» What you should do:
Retype the data that follows line by line, exactly, and leave its pictures out.
......
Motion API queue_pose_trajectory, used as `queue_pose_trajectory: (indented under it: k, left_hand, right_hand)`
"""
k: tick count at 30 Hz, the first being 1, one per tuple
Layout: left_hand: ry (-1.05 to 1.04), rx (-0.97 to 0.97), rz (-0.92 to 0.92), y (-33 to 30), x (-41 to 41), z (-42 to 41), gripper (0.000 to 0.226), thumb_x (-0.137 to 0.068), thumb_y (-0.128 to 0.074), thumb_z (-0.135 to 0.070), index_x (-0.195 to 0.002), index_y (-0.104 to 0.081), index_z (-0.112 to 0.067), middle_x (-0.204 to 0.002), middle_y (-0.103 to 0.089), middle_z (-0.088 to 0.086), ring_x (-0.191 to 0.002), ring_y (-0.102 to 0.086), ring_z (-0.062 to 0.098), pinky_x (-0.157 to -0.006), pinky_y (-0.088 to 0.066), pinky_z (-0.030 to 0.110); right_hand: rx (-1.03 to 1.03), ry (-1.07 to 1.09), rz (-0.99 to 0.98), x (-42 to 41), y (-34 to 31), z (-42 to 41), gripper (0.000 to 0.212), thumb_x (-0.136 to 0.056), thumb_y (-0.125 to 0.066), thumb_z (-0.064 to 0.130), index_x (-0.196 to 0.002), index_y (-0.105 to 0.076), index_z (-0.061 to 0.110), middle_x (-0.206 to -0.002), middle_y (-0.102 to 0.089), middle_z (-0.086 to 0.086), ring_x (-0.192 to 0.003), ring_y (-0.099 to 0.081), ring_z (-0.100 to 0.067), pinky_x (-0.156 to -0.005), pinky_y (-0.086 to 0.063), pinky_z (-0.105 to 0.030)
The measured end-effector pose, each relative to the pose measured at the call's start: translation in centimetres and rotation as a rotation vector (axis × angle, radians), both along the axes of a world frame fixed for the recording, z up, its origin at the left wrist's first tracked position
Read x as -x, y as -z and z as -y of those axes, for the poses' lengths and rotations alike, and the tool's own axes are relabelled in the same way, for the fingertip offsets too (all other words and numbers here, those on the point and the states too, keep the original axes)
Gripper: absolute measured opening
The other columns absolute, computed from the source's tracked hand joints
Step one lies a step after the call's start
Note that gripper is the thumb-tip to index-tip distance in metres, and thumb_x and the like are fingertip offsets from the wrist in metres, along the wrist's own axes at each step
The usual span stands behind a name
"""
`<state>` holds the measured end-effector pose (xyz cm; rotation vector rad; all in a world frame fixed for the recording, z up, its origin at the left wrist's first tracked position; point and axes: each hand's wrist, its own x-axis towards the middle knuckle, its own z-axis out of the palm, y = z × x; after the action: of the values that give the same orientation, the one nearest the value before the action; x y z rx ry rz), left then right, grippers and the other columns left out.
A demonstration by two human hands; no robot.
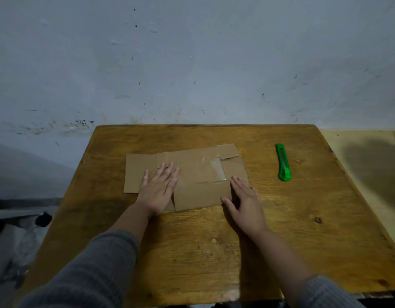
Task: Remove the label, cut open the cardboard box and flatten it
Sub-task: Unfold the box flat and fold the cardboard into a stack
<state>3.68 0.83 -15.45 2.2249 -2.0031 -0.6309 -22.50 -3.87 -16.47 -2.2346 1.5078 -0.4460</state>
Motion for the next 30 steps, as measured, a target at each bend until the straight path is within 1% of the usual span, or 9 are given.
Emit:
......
» Problem solution:
Motion API queue_pose_trajectory, used as `queue_pose_trajectory: (indented under it: k, left_hand, right_hand)`
"""
k: tick count at 30 Hz, the first being 1, one per tuple
Layout: left_hand: ry (-1.05 to 1.04), rx (-0.97 to 0.97), rz (-0.92 to 0.92), y (-33 to 30), x (-41 to 41), z (-42 to 41), gripper (0.000 to 0.226), thumb_x (-0.137 to 0.068), thumb_y (-0.128 to 0.074), thumb_z (-0.135 to 0.070), index_x (-0.195 to 0.002), index_y (-0.104 to 0.081), index_z (-0.112 to 0.067), middle_x (-0.204 to 0.002), middle_y (-0.103 to 0.089), middle_z (-0.088 to 0.086), ring_x (-0.191 to 0.002), ring_y (-0.102 to 0.086), ring_z (-0.062 to 0.098), pinky_x (-0.157 to -0.006), pinky_y (-0.088 to 0.066), pinky_z (-0.030 to 0.110); right_hand: rx (-1.03 to 1.03), ry (-1.07 to 1.09), rz (-0.99 to 0.98), x (-42 to 41), y (-34 to 31), z (-42 to 41), gripper (0.000 to 0.212), thumb_x (-0.136 to 0.056), thumb_y (-0.125 to 0.066), thumb_z (-0.064 to 0.130), index_x (-0.196 to 0.002), index_y (-0.105 to 0.076), index_z (-0.061 to 0.110), middle_x (-0.206 to -0.002), middle_y (-0.102 to 0.089), middle_z (-0.086 to 0.086), ring_x (-0.192 to 0.003), ring_y (-0.099 to 0.081), ring_z (-0.100 to 0.067), pinky_x (-0.156 to -0.005), pinky_y (-0.086 to 0.063), pinky_z (-0.105 to 0.030)
The measured end-effector pose, each relative to the pose measured at the call's start: translation in centimetres and rotation as a rotation vector (axis × angle, radians), both along the axes of a world frame fixed for the recording, z up, its origin at the left wrist's first tracked position
Read x as -x, y as -z and z as -y of those axes, for the poses' lengths and rotations alike, and the tool's own axes are relabelled in the same way, for the fingertip offsets too (all other words and numbers here, those on the point and the states too, keep the original axes)
Gripper: absolute measured opening
The other columns absolute, computed from the source's tracked hand joints
Step one lies a step after the call's start
Note that gripper is the thumb-tip to index-tip distance in metres, and thumb_x and the like are fingertip offsets from the wrist in metres, along the wrist's own axes at each step
The usual span stands behind a name
"""
`<state>` holds the measured end-effector pose (xyz cm; rotation vector rad; all in a world frame fixed for the recording, z up, its origin at the left wrist's first tracked position; point and axes: each hand's wrist, its own x-axis towards the middle knuckle, its own z-axis out of the palm, y = z × x; after the action: of the values that give the same orientation, the one nearest the value before the action; x y z rx ry rz), left then right, grippers and the other columns left out.
A demonstration by two human hands; no robot.
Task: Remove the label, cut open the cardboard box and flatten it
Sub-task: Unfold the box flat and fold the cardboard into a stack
<state>3.68 0.83 -15.45 2.2249 -2.0031 -0.6309 -22.50 -3.87 -16.47 -2.2346 1.5078 -0.4460</state>
Motion for the next 30 steps, as measured, a target at each bend until the straight path is within 1% of the usual span, or 9 are given.
Emit:

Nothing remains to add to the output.